Kovalchuk A L, Qi C F, Torrey T A, Taddesse-Heath L, Feigenbaum L, Park S S, Gerbitz A, Klobeck G, Hoertnagel K, Polack A, Bornkamm G W, Janz S, Morse H C
Laboratory of Genetics, National Cancer Institute, National Institutes of Health, Bethesda, Maryland 20892, USA.
J Exp Med. 2000 Oct 16;192(8):1183-90. doi: 10.1084/jem.192.8.1183.

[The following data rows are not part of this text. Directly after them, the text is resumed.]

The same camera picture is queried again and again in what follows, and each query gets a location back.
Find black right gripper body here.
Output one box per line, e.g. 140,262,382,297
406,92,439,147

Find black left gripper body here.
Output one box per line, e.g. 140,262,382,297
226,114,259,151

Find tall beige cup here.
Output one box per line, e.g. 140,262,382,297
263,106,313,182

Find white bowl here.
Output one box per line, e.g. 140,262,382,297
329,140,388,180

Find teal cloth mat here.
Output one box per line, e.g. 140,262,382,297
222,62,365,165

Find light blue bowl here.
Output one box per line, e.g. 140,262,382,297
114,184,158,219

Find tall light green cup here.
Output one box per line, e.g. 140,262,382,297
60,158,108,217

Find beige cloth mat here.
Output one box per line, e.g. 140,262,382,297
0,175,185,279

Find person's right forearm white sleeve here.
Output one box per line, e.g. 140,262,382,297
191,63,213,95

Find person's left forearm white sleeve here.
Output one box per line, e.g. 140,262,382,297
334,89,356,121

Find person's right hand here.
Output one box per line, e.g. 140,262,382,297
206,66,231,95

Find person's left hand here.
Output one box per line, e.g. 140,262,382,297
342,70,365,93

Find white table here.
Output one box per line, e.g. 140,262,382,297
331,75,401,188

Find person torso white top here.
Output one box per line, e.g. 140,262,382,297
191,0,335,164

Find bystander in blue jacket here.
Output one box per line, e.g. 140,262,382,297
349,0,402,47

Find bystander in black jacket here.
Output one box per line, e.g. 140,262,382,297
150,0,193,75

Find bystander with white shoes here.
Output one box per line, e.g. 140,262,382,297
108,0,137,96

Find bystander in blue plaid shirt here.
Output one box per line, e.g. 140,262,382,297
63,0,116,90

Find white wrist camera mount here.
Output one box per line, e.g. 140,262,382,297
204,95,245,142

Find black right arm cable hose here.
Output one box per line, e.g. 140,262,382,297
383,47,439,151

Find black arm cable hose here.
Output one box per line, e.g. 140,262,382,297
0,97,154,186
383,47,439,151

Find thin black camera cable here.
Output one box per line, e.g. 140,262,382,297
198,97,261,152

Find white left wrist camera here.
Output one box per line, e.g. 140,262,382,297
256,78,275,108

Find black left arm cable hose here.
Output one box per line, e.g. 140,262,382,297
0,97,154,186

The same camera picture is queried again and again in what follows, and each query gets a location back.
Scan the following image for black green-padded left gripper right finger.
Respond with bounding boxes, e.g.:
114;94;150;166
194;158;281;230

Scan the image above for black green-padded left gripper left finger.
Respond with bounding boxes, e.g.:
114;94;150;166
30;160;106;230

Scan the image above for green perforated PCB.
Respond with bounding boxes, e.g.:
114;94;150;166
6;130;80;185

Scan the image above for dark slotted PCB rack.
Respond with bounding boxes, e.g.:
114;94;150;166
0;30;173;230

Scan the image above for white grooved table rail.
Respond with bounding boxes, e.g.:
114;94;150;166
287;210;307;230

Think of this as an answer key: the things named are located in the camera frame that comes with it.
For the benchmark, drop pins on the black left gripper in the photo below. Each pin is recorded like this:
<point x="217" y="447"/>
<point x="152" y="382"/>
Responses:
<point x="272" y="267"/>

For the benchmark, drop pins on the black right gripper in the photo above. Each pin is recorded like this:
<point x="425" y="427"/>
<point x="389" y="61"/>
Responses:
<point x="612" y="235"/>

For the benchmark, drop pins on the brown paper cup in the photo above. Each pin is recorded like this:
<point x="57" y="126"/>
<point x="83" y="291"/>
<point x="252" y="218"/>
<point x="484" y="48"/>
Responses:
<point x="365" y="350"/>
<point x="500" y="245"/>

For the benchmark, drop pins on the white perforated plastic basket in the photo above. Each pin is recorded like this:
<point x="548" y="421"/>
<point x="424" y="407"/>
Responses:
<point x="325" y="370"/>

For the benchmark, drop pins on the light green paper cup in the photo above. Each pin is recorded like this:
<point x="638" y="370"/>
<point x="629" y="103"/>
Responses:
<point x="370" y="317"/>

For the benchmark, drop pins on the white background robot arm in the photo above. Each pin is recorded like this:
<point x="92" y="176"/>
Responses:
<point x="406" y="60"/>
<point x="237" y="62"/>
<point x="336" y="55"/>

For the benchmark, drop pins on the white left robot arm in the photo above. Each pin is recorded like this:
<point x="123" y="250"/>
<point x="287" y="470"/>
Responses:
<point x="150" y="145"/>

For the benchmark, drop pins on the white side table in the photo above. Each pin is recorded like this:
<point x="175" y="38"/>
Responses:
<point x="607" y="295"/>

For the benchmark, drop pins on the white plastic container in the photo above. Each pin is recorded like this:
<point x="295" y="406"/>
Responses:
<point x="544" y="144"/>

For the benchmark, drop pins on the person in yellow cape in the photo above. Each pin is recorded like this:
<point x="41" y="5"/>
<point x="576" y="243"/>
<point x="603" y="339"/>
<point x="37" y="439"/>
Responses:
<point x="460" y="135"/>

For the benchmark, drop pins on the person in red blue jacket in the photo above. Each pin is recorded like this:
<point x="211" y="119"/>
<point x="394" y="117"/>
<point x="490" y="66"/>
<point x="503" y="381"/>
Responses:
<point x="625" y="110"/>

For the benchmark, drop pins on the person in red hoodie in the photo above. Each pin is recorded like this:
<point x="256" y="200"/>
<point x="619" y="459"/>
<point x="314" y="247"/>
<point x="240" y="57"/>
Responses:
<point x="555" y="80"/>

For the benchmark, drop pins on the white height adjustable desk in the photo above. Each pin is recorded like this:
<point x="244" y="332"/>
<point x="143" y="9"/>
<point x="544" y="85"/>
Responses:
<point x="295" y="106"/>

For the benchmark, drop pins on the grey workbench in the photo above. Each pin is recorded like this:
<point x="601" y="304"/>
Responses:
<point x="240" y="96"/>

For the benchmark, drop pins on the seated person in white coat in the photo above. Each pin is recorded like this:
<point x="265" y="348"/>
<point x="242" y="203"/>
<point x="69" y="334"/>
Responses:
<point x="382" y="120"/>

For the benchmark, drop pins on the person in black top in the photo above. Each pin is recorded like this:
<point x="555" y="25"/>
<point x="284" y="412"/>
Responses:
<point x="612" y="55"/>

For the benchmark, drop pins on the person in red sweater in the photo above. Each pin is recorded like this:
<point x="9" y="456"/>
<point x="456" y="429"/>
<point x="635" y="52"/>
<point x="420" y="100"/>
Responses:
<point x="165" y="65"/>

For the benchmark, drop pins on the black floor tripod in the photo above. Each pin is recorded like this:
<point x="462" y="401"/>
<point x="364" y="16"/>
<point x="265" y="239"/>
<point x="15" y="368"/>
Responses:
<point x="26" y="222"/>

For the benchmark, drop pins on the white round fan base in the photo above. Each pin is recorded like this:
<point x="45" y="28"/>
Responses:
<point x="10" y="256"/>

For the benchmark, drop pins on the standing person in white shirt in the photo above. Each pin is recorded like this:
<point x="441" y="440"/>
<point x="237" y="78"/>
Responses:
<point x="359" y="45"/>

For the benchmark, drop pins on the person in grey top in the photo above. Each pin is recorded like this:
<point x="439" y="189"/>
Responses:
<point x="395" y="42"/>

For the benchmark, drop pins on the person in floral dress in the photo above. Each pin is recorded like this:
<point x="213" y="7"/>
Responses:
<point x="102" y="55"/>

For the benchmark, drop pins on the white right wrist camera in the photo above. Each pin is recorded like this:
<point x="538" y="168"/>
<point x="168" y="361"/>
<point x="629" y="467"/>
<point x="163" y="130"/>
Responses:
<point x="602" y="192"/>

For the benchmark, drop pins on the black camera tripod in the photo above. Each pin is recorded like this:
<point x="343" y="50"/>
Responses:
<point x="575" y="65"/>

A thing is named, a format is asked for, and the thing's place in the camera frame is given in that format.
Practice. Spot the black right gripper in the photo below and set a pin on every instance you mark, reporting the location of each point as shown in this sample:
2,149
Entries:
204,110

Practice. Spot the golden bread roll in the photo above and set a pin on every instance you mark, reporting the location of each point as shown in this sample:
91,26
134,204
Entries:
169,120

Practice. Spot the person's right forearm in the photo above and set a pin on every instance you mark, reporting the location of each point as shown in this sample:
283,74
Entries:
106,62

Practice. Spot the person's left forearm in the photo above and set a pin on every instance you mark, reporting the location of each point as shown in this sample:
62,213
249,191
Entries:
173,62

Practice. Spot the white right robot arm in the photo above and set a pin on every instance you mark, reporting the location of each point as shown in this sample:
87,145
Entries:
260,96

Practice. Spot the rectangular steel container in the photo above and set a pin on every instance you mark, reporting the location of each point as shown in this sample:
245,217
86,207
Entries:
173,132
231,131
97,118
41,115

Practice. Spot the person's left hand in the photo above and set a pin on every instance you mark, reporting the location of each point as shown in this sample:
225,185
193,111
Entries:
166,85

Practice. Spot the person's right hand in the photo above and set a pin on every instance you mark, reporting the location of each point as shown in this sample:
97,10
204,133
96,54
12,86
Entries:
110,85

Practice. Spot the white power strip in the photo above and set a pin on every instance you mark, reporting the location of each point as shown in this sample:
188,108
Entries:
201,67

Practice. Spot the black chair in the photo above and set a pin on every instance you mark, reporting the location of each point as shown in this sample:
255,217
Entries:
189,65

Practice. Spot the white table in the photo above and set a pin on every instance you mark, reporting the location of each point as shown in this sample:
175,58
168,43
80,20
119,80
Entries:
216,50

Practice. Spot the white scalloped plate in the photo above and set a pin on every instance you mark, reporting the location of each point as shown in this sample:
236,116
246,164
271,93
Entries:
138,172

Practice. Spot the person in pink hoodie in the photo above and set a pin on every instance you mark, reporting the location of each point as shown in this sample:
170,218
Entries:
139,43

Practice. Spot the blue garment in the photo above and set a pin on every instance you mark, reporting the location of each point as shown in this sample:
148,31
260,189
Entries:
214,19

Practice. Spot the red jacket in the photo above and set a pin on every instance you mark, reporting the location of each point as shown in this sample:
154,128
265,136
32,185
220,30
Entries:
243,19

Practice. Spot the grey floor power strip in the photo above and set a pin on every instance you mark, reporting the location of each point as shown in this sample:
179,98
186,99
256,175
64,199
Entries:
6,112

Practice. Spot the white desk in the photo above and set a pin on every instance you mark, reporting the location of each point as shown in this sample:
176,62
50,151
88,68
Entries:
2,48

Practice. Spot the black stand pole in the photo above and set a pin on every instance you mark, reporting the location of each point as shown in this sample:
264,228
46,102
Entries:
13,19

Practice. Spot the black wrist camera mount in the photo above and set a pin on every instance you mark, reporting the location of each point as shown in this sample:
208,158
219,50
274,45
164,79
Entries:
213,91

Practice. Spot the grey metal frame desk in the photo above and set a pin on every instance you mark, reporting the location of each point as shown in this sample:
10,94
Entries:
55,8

Chromosomal translocations juxtaposing the MYC protooncogene with regulatory sequences of immunoglobulin (Ig) H chain or kappa (Ig kappa) or lambda (Ig lambda) L chain genes and effecting deregulated expression of MYC are the hallmarks of human Burkitt lymphoma (BL). Here we report that lymphomas with striking similarities to BL develop in mice bearing a mutated human MYC gene controlled by a reconstructed Ig lambda locus encompassing all the elements required for establishment of locus control in vitro. Diffusely infiltrating lymphomas with a typical starry sky appearance occurred in multiple founders and an established line, indicating independence from positional effects. Monoclonal IgM(+)CD5(-)CD23(-) tumors developed from an initially polyclonal population of B cells. These results demonstrate that the phenotype of B lineage lymphomas induced by MYC dysregulation is highly dependent on cooperativity among the regulatory elements that govern expression of the protooncogene and provide a new system for studying the pathogenesis of BL.
染色体易位使MYC原癌基因与免疫球蛋白(Ig)重链或κ(Igκ)或λ(Igλ)轻链基因的调控序列并列,并导致MYC表达失调,这是人类伯基特淋巴瘤(BL)的标志。我们在此报告,在携带由重建的Igλ基因座控制的突变人类MYC基因的小鼠中,会发生与BL具有显著相似性的淋巴瘤,该Igλ基因座包含体外建立基因座控制所需的所有元件。多个奠基小鼠和一个已建立的品系中出现了具有典型星空外观的弥漫性浸润性淋巴瘤,表明其不受位置效应影响。单克隆IgM(+)CD5(-)CD23(-)肿瘤由最初的多克隆B细胞群体发展而来。这些结果表明,MYC失调诱导的B系淋巴瘤表型高度依赖于控制原癌基因表达的调控元件之间的协同作用,并为研究BL的发病机制提供了一个新系统。